Créditos: Fotos retiradas da página do Facebook do SC Braga
Num jogo de poucos remates e, respetivamente, de poucos golos, o Sporting de Braga venceu o Rangers por 1-0. O golo dos minhotos foi apontado por Abel Ruiz e tem um peso importantíssimo numa eliminatória a duas mãos que define a passagem às meias-finais da Liga Europa.
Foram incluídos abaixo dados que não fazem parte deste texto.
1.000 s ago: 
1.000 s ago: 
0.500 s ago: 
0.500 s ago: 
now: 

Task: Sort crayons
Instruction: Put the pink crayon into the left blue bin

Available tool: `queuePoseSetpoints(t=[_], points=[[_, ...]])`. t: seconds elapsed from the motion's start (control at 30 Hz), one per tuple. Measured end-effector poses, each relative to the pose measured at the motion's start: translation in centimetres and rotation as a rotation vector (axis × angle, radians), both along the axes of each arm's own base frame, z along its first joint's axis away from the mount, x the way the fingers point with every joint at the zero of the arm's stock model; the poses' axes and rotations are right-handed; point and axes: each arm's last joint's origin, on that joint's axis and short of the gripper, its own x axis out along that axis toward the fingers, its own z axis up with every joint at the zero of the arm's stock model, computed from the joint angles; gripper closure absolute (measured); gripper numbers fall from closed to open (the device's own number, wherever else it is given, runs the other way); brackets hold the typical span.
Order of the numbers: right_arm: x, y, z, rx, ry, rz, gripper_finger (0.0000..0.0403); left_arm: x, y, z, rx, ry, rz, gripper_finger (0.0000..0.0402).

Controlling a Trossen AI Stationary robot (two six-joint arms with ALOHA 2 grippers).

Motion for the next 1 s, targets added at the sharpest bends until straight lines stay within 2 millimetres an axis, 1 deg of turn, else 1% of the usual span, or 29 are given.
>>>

Perante um adversário sempre difícil, cujo a cultura futebolística provém de um futebol muito físico, o Braga fez uso da sua alcunha – os guerreiros – e levou de vencida uma turma que apesar de muito combativa demonstrou dotes de cultura de uma prática também ela voltada para o aspeto técnico.
Ao olhar para o sorteio e, após esta primeira mão, muitos poderão achar que o sorteio foi amigável para o conjunto português. Mas em que ponto? Numa fase tão avançada do torneio dificilmente se chega a este tipo de decisões por mero acontecimento do destino e, os homens liderados pelo internacional holandês Van Bronckhorst, têm muito mérito pela forma como deixaram pelo caminho o sempre difícil Borussia de Dortmund e o Estrela Vermelha. Estamos a falar da mesma equipa que, orientada por outro técnico, mas com a mesma base, em 2019/2020 fez a vida negra ao Porto na fase de grupos da Liga Europa e que, mais tarde, viria a eliminar o próprio Braga nos 16 avos-de-final.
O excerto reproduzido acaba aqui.